How do you siphon the substrate during water change in a shrimp tank full of shrimps??? I will only suck on the area without any shrimp & be very careful not to accidentally suck out any little shrimplets! How do you all do it? Yup that means till now(2 months) I have not clean the substrate & are a bit worry what's going to happen!! Someone can help?

----------


## rainman

if your tank is fully cycled/matured, you don't really need to siphon the substrate. The BB in your tank will be able to cope with the wastes produced. If it's an eyesore for you, you can always grab one of those plastic turkey-baster look-alike thingee to suck up the waste.

----------


## shrimpbait

> How do you siphon the substrate during water change in a shrimp tank full of shrimps??? I will only suck on the area without any shrimp & be very careful not to accidentally suck out any little shrimplets! How do you all do it? Yup that means till now(2 months) I have not clean the substrate & are a bit worry what's going to happen!! Someone can help?


hiya, i use a smaller than 1cm in diameter hose to siphon my black quartz gravel out to be rinsed. using my thumb, am able to control the flow of the water going out... then using my index finger, am able to annoy the shrimps such that they get out of my way. should the shrimplets get sucked out, just scoop them into the tank again, no harm done... besides them being traumatised! :Grin: 

i've got a 1half x1x1ft tank, lots of moss ties to pieces of wood, usually, gotta get at least 2 pieces out before my hand can get into the tank... tedious affair, don't relish doing it! :Razz: 

don't actually get to clean every inch of the tank, am happy to cover at least 2/3 of the top layer of the gravel.
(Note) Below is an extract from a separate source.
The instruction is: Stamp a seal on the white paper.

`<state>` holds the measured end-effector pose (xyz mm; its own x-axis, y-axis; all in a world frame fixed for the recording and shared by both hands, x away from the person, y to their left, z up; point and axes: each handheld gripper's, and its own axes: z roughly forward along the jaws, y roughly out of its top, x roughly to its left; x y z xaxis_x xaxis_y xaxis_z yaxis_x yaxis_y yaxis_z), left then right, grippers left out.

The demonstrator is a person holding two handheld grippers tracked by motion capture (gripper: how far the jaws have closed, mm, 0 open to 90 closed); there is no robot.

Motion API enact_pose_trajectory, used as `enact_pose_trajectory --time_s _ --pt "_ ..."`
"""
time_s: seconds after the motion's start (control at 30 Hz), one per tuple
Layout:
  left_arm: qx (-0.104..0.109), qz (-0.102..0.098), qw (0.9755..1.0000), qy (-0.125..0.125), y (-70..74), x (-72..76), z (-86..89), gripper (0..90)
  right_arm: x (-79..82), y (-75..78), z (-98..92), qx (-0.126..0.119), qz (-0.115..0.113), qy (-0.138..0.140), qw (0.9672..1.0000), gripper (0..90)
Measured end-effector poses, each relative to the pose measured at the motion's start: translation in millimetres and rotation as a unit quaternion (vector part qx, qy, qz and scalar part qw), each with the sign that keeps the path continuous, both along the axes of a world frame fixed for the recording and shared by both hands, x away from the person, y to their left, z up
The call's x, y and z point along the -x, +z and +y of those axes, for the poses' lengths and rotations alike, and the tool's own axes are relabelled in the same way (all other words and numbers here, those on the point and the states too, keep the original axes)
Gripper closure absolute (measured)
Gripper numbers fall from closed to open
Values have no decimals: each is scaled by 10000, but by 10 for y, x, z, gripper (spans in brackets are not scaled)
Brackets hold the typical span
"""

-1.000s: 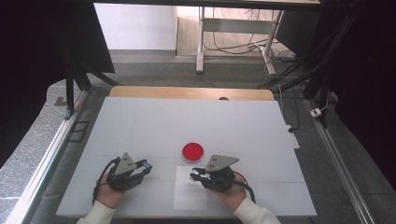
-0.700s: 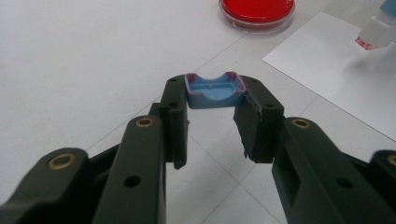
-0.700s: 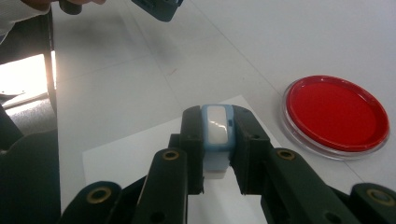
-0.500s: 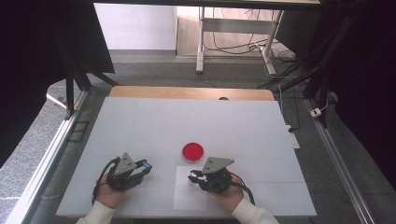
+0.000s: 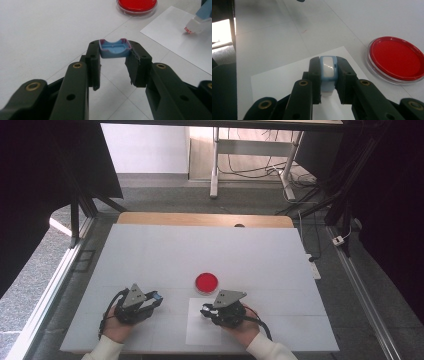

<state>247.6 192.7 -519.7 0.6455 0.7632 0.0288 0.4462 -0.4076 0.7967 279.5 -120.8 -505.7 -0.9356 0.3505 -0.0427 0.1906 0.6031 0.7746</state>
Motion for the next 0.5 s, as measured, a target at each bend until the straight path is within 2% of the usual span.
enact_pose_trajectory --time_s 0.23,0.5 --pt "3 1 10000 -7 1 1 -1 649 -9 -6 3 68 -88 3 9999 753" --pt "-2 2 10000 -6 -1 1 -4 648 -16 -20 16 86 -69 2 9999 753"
now that you mention it... it's about time i did it again!sigh!

hope this helped.

----------


## Fuzzy

Use a length of air tubing to slowly and carefully siphon detritus.
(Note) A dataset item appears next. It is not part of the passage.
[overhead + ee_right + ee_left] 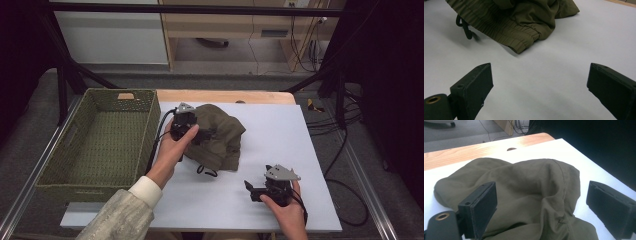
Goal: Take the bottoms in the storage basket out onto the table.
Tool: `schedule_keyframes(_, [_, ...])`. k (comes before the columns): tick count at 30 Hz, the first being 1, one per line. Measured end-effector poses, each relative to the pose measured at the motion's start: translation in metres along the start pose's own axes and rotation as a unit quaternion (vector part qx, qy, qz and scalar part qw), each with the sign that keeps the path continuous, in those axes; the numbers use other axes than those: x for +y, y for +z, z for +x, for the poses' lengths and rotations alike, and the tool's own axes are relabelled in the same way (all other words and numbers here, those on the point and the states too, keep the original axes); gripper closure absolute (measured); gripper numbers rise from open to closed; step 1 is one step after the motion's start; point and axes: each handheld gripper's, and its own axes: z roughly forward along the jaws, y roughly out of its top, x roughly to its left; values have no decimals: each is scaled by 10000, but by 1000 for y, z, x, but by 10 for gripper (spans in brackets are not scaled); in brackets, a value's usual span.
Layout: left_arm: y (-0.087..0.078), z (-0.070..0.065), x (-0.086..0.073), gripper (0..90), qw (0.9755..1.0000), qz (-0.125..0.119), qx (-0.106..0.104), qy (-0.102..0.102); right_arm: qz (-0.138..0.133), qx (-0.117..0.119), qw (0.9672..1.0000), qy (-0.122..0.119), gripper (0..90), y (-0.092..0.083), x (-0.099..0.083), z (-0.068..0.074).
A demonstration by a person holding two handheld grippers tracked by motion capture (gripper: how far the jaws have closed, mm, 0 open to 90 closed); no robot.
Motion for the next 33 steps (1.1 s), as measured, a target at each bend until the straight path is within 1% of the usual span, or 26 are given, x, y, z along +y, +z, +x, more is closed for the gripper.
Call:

Keep your finger close to the end that is flowing into the bucket, so if you accidentally suck a shrimp you can stop the flow instantly, and let it flow back into the tank.

----------


## stonespot

I use undergravel with ehiem HOF (double filter method), so far no problem just some moss lying around.

----------


## goody992828

> I use undergravel with ehiem HOF (double filter method), so far no problem just some moss lying around.


Hi Bro

Than how do your chiller run? or you are not using chiller? I was think of doing what you do too, but understand that water go into the chiller need to be filtered to avoid clogging the chiller pipe.

----------


## mordrake

don't forget to check the pail before pouring away the water.

----------


## bluebubbles

> don't forget to check the pail before pouring away the water.
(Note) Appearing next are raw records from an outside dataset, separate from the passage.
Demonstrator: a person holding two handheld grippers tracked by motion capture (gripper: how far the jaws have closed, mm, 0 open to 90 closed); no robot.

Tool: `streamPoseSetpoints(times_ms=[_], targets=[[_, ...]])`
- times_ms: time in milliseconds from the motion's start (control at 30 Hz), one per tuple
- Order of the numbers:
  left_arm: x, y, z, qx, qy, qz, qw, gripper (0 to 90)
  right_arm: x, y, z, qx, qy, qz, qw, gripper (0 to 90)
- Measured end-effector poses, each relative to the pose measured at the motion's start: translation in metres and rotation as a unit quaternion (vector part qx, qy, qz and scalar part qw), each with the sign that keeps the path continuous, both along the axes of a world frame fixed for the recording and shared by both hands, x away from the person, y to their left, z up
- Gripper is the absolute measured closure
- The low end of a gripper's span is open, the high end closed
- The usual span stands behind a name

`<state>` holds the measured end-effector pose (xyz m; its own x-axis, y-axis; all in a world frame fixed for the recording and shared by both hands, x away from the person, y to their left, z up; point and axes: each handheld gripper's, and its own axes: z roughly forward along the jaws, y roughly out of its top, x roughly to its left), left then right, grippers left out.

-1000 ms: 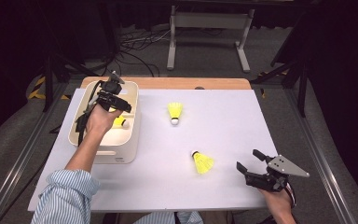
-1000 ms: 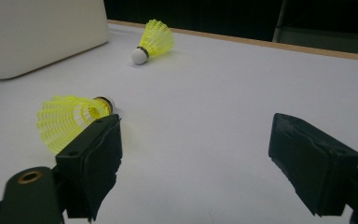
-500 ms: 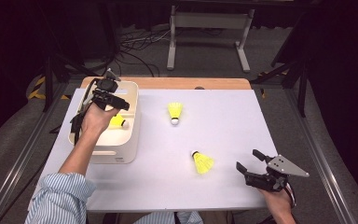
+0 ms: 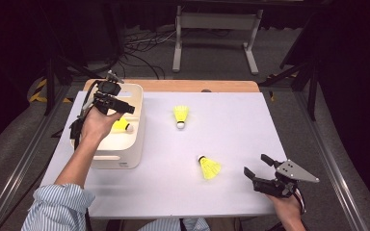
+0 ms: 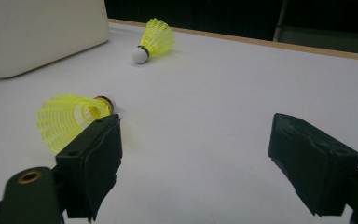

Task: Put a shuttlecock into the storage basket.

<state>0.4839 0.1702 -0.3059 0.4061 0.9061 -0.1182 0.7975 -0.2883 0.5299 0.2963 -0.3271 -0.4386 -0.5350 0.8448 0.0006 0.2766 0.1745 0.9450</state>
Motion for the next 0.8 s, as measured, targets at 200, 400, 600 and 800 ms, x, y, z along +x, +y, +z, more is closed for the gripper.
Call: streamPoseSetpoints(times_ms=[200, 400, 600, 800], targets=[[-0.006, -0.004, 0.004, -0.006, -0.006, -0.01, 0.9999, 41.7, 0.0, 0.0, 0.0, 0.0, 0.0, 0.0, 1.0, 18.0], [-0.01, -0.011, 0.007, -0.002, -0.009, -0.021, 0.9997, 41.8, 0.0, 0.0, 0.0, 0.0, 0.001, -0.001, 1.0, 17.9], [-0.011, -0.016, 0.008, -0.005, -0.011, -0.027, 0.9996, 41.8, 0.0, 0.0, 0.0, 0.0, 0.001, -0.001, 1.0, 17.9], [-0.014, -0.02, 0.01, -0.007, -0.014, -0.035, 0.9993, 41.8, 0.001, 0.0, 0.0, 0.002, 0.001, -0.002, 1.0, 17.9]])
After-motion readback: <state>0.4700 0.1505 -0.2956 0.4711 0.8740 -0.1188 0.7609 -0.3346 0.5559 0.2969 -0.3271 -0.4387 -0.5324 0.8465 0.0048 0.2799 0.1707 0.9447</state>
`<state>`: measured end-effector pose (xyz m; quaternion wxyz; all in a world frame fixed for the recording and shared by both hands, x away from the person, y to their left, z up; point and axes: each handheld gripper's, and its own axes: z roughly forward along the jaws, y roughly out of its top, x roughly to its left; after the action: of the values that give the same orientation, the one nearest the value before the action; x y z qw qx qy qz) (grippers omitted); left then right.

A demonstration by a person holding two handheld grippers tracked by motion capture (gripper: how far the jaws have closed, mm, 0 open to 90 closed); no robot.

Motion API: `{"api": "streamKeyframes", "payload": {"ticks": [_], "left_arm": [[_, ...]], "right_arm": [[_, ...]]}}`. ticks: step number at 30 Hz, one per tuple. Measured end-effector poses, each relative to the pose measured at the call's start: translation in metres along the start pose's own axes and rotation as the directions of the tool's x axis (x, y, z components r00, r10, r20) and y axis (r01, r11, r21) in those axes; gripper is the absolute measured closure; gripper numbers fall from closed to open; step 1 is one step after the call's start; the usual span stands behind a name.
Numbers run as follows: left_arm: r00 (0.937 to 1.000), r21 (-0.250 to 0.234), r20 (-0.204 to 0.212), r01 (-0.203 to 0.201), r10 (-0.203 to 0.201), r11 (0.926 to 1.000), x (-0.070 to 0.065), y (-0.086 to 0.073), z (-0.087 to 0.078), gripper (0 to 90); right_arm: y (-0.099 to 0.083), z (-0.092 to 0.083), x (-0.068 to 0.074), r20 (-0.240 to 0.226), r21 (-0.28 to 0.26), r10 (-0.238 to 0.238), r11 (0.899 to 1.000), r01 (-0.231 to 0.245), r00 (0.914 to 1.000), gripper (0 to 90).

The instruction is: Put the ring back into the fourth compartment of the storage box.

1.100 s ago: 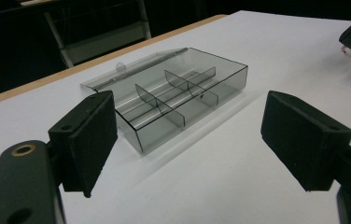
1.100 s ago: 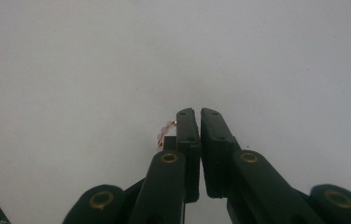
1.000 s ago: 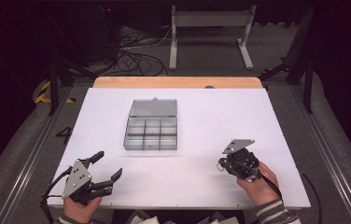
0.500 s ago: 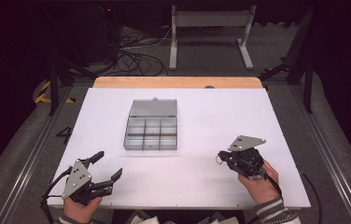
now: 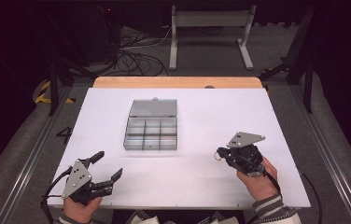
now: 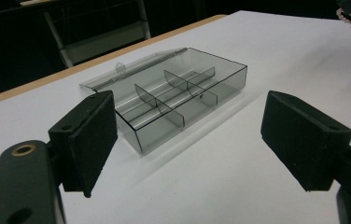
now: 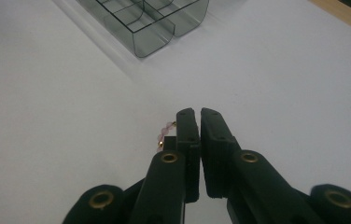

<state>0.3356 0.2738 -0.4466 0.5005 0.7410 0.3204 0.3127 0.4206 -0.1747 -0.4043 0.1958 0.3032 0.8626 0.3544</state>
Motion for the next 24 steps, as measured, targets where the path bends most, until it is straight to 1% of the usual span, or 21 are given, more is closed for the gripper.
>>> {"api": "streamKeyframes", "payload": {"ticks": [3,5,7,12,14,15,17,21,22,24], "left_arm": [[1.0,0.002,0.0,-0.002,0.002,1.0,0.0,0.0,0.0,19.0],[1.0,0.003,0.0,-0.002,0.002,1.0,0.0,0.0,0.0,19.0],[1.0,0.002,0.0,-0.002,0.002,1.0,0.0,0.0,0.0,19.0],[1.0,0.001,0.001,0.0,0.0,1.0,0.0,0.0,0.0,19.0],[1.0,0.002,0.002,-0.001,0.001,1.0,0.0,0.0,0.0,19.0],[1.0,0.002,0.001,-0.003,0.003,1.0,0.0,0.0,0.0,19.0],[1.0,0.001,0.002,0.0,0.0,1.0,0.0,0.0,0.0,19.0],[1.0,-0.001,0.001,-0.003,0.003,1.0,0.0,0.0,0.0,19.0],[1.0,-0.001,0.001,-0.003,0.003,1.0,0.001,0.0,0.0,19.0],[1.0,0.0,0.002,-0.003,0.003,1.0,0.001,0.0,0.0,19.0]], "right_arm": [[0.004,0.0,0.0,-0.002,-0.004,-0.006,1.0,0.006,1.0,87.3],[0.01,0.001,0.002,0.0,-0.002,-0.023,1.0,0.023,0.9997,87.3],[0.012,0.001,0.002,0.001,0.0,-0.027,1.0,0.027,0.9996,87.2],[0.028,0.007,0.006,-0.01,0.005,-0.052,0.999,0.052,0.9986,87.3],[0.031,0.009,0.007,-0.011,0.004,-0.056,0.998,0.056,0.9984,87.3],[0.036,0.012,0.009,-0.018,0.005,-0.062,0.998,0.062,0.9979,87.2],[0.041,0.016,0.01,-0.02,0.007,-0.061,0.998,0.062,0.9979,87.2],[0.05,0.022,0.011,-0.04,0.006,-0.064,0.998,0.064,0.9972,87.2],[0.05,0.022,0.011,-0.04,0.006,-0.064,0.998,0.064,0.9972,87.2],[0.057,0.027,0.012,-0.05,0.002,-0.069,0.998,0.069,0.9964,87.2]]}}
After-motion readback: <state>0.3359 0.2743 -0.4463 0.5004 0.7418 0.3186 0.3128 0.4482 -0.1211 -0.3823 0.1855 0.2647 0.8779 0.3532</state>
That is very true. Shrimps are like worms and they can get into anywhere we thought they never would. :Knockout:

----------


## Paid

I use one of these cheap gravel cleaners

http://www.swelluk.com/aquarium/aqua...eaner-142.html

Then empty the bag into a small tub of tank water, and pic out any shrimplets I have sucked up by mistake.
works very well, and doesn't harm the shrimp.

----------


## shrimpbait

> I use one of these cheap gravel cleaners
> 
> http://www.swelluk.com/aquarium/aqua...eaner-142.html
> 
> Then empty the bag into a small tub of tank water, and pic out any shrimplets I have sucked up by mistake.
> works very well, and doesn't harm the shrimp.


wow! gotta check it out at our local fish shops, sounds great... never knew they had gadgets like these! thanks for sharing!

----------


## bigfthing

Okay! Seems like i'm not the only one with this problem! I'm glad i got so many solutions now! Thanks Paid for reminding me, i actually had a gadget like that laying around unuse! I'll go get some battries!

----------